Но длинные белые руки тащили его из кустов.

– Нет! – рыдал он. – Пожалуйста.

Длинные белые руки встряхнули его. Они больше не впивались в него как когти. Они были прохладными и нежными. Он открыл глаза и в темноте разглядел склонившуюся над ним Верити. С минуту он слишком плохо соображал, чтобы стыдиться своей нервной дрожи и слез.

– Кайлмор, проснитесь. Вам снова снятся кошмары, – успокоил его ее голос.

Значит, нет никакого чудовища. Он в безопасности.

Это чудовище умерло двадцать лет назад. Придя в себя, Кайлмор глубоко вздохнул. Он чувствовал боль в груди, как будто после долгого многочасового бега.

– Кошмарный сон, – повторил он, с отвращением услышав свой хриплый голос.
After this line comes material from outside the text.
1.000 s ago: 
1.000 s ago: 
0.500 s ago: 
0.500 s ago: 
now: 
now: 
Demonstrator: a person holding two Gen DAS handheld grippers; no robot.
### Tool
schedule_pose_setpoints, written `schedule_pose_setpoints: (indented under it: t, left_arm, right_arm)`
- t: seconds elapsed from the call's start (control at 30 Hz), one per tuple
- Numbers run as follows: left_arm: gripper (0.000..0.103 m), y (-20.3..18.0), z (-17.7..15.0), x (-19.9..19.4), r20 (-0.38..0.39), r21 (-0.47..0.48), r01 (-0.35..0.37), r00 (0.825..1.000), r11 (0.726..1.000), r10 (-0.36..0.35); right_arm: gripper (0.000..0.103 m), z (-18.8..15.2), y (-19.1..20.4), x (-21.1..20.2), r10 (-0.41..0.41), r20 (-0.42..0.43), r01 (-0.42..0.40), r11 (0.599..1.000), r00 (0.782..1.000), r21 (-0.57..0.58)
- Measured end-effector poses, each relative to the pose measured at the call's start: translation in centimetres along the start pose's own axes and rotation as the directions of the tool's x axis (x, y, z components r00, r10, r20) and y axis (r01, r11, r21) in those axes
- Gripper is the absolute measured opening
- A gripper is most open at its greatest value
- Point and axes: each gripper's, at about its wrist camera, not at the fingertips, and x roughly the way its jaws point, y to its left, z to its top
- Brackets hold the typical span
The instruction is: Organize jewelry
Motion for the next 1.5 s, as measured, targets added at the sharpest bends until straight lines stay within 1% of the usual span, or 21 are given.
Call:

Дурные сны преследовали его в Итоне. Жестокие одноклассники постоянно издевались над его ночными рыданиями и стонами. Эти тяжелые сны продолжались и в молодые годы. Он думал, что сумел избавиться от них. Многие годы воспоминания не тревожили его. Холодный Кайлмор, величественный герцог, не позволял слабости поколебать его хладнокровие.

Дело было в долине.

Кайлмор дрожал. Чувство одиночества было настолько сильным, что казалось смертельным.